**Problem to work on**: Your answer is the lines below, exactly, from the one that contains "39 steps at" through the one that contains "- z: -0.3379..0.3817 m", both included.
(Beginning of Supplied data)
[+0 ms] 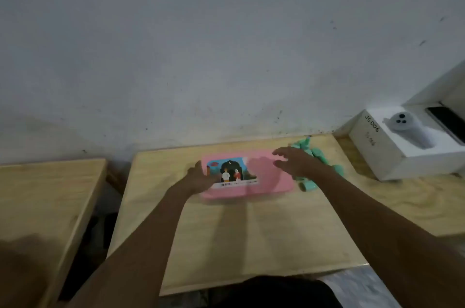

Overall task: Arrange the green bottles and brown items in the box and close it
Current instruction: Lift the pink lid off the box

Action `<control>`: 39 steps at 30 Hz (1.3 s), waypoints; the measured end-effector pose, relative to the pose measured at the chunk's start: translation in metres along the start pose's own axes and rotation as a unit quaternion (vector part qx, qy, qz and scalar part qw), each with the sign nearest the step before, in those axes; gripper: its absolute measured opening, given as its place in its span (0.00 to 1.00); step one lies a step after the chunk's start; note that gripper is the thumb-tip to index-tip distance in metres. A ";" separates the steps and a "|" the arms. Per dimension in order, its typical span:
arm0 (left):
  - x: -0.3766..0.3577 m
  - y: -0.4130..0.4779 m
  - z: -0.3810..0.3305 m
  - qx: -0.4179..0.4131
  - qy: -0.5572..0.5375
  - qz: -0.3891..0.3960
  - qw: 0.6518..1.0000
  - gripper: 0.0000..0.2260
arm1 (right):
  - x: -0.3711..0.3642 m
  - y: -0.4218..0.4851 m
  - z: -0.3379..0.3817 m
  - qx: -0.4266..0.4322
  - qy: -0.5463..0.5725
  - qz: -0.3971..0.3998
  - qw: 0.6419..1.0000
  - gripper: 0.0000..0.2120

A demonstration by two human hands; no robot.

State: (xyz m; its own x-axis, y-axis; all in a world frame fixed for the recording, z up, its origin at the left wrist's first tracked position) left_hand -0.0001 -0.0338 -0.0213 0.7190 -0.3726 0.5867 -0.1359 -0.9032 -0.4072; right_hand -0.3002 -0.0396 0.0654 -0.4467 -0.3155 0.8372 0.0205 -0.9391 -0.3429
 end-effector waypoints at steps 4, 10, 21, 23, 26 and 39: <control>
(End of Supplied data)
**Finished task**:
Action `<control>`: 39 steps at 30 Hz (1.3 s), waypoints; the measured end-effector pose, relative to the pose measured at the chunk's start: translation in metres along the start pose's own axes and rotation as a unit quaternion (vector part qx, qy, qz and scalar part qw), each with the sign nearest the step before, in those axes; gripper: its absolute measured opening, given as its place in its span (0.00 to 1.00); step one lies a step after the chunk's start; note that gripper is the thumb-tip to index-tip distance in metres. A ";" separates the steps and a "|" the arms. Per dimension in order, its typical span:
arm0 (left):
  - x: -0.3766..0.3577 m
  - y: -0.4130..0.4779 m
  - z: -0.3810..0.3305 m
  - qx: -0.4179..0.4131
  - qy: -0.5572..0.5375
  - qz: -0.3891..0.3960
  - qw: 0.6518..1.0000
  - gripper: 0.0000..0.2260
arm1 (right):
  - x: -0.3711..0.3642 m
  - y: -0.4218..0.4851 m
  - z: -0.3379..0.3817 m

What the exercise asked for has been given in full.